# British Pension deposited into Lloyds International bank account?



## bettaforu (Jul 13, 2009)

OK I am an ex-pat living in Canada. I am a woman of pension age (not rec'd it yet) and as Canada doesn't have an agreement with Britian I will get a lot less pension sent over here than say if I lived in the US or the UK. 

IF I set up an international account in the Channel Islands with Lloyds and have my pension deposited there, will I get the indexed pension as if I lived in the UK?
Would they consider that as having a UK address???? I know other people in Canada have their British Pensions deposited in British banks and get the full pension that way...but as I don't have any relatives/friends left over there I don't have a address or bank account in Britian.

I want to know if I use the International off-shore banking system will Britian consider that I have a UK address and pay me as if I am living in the UK??


----------



## Punktlich2 (Apr 30, 2009)

bettaforu said:


> OK I am an ex-pat living in Canada. I am a woman of pension age (not rec'd it yet) and as Canada doesn't have an agreement with Britian I will get a lot less pension sent over here than say if I lived in the US or the UK.
> 
> IF I set up an international account in the Channel Islands with Lloyds and have my pension deposited there, will I get the indexed pension as if I lived in the UK?
> Would they consider that as having a UK address???? I know other people in Canada have their British Pensions deposited in British banks and get the full pension that way...but as I don't have any relatives/friends left over there I don't have a address or bank account in Britain.
> ...


As you note, there is no totalisation agreement between the UK and Canada, only a waiver of double contributions agreement. If you are UK-nonresident and do not live in a counttry (EU/EEA/Switzerland/USA) with a totalisation agreement you will not get annual COLAs except for periods in which you are in fact resident in such a country.

What you are proposing is fraud and puts you at risk. Having a bank account in the Channel Islands will not qualify you unless you are actually resident there. 

Here's a source of supportive info for you: www.pension-parity-uk.com - NEWS Etc.From many different sources

You may possibly qualify for a partial CPP or QPP annuity. And you may qualify for Old Age Security in Canada Canada Pension Plan (CPP)

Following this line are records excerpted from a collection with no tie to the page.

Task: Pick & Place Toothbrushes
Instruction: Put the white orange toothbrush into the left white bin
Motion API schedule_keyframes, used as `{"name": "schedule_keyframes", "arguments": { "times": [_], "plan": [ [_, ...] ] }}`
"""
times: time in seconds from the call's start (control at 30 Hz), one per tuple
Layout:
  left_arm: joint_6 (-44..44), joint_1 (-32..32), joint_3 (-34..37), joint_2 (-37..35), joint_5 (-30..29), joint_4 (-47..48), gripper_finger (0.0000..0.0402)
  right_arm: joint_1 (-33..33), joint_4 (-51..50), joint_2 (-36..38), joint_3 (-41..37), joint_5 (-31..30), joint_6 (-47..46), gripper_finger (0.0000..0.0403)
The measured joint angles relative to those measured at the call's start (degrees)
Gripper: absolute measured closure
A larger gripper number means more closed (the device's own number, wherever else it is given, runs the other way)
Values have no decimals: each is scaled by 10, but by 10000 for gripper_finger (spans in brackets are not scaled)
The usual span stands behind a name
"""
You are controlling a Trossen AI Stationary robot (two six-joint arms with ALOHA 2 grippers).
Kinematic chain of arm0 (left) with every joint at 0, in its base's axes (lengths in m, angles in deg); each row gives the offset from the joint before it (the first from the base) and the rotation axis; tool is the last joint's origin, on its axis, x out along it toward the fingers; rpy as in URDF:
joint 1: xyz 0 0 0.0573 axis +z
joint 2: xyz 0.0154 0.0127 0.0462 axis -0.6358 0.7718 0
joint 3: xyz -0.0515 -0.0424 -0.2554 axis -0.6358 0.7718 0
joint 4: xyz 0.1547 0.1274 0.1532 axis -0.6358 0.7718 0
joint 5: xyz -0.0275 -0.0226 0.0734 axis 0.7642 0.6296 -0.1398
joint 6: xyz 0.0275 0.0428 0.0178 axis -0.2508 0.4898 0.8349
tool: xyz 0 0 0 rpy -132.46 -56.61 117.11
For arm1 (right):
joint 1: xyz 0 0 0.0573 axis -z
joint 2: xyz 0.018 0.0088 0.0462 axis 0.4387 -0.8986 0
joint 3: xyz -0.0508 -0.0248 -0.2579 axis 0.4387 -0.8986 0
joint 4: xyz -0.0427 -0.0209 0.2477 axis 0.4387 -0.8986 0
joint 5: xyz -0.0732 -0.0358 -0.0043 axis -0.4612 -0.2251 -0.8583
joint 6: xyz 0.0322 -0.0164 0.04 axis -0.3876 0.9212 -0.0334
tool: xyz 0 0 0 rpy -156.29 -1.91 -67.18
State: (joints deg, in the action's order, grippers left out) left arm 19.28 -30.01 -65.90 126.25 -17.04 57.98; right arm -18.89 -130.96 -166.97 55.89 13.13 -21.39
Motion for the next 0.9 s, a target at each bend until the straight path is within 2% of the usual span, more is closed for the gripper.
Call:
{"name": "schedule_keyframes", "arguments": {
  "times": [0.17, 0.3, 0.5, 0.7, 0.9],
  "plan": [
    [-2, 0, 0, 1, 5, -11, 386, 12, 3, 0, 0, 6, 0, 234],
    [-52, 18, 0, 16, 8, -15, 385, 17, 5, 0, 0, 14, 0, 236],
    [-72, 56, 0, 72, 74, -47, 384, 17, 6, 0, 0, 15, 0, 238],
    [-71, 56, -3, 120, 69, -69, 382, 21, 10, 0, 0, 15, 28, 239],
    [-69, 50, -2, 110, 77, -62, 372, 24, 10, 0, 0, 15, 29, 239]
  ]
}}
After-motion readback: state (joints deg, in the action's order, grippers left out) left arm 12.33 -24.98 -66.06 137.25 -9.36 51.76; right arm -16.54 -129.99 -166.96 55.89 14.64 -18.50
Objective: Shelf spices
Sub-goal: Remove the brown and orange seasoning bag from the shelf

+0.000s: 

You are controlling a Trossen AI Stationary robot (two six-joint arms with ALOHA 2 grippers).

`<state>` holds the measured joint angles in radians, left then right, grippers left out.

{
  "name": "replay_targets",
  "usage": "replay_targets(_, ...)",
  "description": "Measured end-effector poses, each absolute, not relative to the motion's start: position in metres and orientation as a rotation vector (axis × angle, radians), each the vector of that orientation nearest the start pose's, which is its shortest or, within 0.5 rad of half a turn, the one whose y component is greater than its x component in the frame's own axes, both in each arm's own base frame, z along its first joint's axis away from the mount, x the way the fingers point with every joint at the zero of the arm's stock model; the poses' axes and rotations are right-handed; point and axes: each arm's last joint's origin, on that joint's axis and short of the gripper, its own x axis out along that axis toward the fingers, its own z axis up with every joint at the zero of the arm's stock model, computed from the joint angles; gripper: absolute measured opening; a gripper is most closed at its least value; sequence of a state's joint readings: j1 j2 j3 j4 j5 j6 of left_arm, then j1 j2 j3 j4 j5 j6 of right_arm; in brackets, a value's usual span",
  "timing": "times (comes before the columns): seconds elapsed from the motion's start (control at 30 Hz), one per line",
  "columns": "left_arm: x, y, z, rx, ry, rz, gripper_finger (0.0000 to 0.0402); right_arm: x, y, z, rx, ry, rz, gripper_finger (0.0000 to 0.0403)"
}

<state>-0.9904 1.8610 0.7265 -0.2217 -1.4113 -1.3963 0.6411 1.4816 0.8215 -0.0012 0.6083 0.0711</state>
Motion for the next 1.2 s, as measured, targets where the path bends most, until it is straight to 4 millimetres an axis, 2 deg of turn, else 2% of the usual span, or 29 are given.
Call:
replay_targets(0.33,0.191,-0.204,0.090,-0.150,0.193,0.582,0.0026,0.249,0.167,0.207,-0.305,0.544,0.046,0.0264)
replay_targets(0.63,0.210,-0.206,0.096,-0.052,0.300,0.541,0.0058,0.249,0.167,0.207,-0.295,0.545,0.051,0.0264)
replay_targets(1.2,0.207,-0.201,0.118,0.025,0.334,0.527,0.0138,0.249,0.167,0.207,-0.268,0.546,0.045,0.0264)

There is one workaround for you. NI state pension is paid in dollars with COLA to US residents by the British Embassy in Washington. This is because of strict non-discrimination law regarding Social Security, and the UK Government acceded to reciprocal payments, and later to totalization, because of the US "nuclear option" -- otherwise retirees in the UK would have received zero pension. 

There is one easy workaround used by many, especially Canadian residents with a holiday home, in Florida say, or south of Buffalo NY. Contrive to be dual resident US-Can, with a US mailing address for your UK State Pension.


----------



## Punktlich2 (Apr 30, 2009)

Punktlich2 said:


> As you note, there is no totalisation agreement between the UK and Canada, only a waiver of double contributions agreement. If you are UK-nonresident and do not live in a counttry (EU/EEA/Switzerland/USA) with a totalisation agreement you will not get annual COLAs except for periods in which you are in fact resident in such a country.
> 
> What you are proposing is fraud and puts you at risk. Having a bank account in the Channel Islands will not qualify you unless you are actually resident there.
> 
> ...


If you live near the US border and if you have the means to do this I sugest you contrive to qualify for US Medicare. This requires a social security number and depending on your personal status (nationality, qualifications) you may qualify under NAFTA or some other scheme. Ten years (40 quarters) of Social Security coverage at minimum levels costs about $700 a year in SET/FICA. Google "Quarters of Coverage". But the SSA site seems down the last fewe days; you can find it archived at Quarter of Coverage

Medicare is a good backup to provincial health plans and private insurance. You would probably also get a very modest US Social Security pension, limited however by the Windfall Elimination Provision.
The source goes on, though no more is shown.